- Data for the task

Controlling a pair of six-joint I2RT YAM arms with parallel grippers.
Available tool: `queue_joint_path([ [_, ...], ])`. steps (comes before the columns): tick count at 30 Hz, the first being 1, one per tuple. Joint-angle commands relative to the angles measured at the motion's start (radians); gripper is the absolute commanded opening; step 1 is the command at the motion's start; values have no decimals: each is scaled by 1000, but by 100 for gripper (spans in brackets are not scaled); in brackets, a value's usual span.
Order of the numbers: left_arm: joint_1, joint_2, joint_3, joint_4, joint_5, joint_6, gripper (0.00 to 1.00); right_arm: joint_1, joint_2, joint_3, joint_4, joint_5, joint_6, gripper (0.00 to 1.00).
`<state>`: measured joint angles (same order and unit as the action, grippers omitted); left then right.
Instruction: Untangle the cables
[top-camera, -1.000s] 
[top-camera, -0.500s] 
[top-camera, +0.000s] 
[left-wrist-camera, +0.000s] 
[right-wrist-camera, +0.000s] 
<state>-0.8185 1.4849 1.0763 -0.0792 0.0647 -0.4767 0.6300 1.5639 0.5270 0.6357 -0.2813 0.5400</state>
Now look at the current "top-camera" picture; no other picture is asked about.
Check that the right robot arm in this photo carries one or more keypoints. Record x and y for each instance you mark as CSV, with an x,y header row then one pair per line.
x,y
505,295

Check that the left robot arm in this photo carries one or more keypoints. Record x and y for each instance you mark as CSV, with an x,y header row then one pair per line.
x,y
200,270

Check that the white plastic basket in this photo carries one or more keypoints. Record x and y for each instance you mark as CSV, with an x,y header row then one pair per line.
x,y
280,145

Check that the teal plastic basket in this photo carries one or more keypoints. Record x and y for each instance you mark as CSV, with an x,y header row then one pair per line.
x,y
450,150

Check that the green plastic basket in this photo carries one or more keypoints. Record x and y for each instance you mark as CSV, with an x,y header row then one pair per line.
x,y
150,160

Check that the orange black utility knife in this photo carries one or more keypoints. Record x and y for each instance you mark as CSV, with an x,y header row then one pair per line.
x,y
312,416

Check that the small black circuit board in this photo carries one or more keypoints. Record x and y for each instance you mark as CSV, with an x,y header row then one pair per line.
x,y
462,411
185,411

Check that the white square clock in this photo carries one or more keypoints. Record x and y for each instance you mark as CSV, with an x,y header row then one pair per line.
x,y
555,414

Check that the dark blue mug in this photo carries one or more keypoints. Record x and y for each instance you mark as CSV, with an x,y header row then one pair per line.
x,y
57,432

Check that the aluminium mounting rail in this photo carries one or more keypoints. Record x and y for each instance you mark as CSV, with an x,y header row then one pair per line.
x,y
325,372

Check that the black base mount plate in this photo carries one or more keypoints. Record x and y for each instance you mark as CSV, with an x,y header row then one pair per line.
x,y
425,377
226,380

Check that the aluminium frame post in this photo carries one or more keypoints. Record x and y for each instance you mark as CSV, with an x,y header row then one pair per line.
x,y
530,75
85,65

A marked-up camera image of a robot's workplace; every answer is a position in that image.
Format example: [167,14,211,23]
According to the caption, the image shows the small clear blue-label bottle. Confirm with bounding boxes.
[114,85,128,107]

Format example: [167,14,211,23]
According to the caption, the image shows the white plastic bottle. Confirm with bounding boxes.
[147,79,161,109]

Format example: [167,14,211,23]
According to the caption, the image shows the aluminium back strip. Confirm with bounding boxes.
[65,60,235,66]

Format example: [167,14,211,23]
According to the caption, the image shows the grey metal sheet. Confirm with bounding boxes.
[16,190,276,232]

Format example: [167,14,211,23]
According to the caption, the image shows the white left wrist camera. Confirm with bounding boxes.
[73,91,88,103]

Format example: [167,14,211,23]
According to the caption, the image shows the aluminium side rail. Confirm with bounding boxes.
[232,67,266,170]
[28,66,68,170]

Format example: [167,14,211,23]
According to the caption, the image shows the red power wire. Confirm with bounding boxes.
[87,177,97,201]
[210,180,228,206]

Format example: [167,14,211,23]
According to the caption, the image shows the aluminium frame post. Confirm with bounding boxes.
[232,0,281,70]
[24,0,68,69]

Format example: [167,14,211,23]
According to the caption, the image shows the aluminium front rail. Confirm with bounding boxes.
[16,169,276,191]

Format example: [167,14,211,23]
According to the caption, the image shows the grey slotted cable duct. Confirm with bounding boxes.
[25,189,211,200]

- The task
Select all lines in the listing that include the word "state".

- Output below
`<state>`: measured joint angles (same order and unit as the action, grippers omitted); left then right.
<state>-0.8185 1.4849 1.0763 -0.0792 0.0647 -0.4767 0.6300 1.5639 0.5270 0.6357 -0.2813 0.5400</state>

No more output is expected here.